◆ Task to complete:
What is needed is the number of lines in the data below that include "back", stated by itself.

◆ Supplied data:
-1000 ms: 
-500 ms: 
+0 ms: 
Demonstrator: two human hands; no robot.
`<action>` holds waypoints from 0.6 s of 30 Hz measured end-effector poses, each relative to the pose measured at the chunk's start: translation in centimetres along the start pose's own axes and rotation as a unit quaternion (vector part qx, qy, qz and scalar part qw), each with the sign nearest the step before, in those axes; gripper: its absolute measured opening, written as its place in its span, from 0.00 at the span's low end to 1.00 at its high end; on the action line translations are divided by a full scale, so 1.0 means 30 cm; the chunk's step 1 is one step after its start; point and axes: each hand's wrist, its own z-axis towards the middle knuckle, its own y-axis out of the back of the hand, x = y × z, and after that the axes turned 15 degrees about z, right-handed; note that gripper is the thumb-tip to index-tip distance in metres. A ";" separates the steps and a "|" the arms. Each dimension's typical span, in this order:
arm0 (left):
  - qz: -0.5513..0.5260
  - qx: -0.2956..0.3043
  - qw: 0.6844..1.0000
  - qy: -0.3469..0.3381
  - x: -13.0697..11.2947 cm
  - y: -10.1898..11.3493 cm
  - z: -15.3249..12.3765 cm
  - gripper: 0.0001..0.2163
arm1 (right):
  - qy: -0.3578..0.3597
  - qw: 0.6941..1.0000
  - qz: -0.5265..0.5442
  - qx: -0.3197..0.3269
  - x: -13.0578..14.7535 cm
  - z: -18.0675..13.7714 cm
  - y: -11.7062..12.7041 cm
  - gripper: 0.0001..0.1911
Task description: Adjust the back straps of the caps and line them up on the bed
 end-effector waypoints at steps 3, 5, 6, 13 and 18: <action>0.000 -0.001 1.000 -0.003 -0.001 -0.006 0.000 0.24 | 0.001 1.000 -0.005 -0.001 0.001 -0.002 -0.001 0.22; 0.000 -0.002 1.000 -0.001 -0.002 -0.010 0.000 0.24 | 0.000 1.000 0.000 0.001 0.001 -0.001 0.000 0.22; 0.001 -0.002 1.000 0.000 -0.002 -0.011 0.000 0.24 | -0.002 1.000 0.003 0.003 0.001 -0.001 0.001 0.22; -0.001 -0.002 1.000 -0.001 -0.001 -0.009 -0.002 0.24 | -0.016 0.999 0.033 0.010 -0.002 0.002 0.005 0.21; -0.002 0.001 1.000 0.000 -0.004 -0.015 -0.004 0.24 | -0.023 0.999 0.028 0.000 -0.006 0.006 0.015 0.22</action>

◆ Answer:
2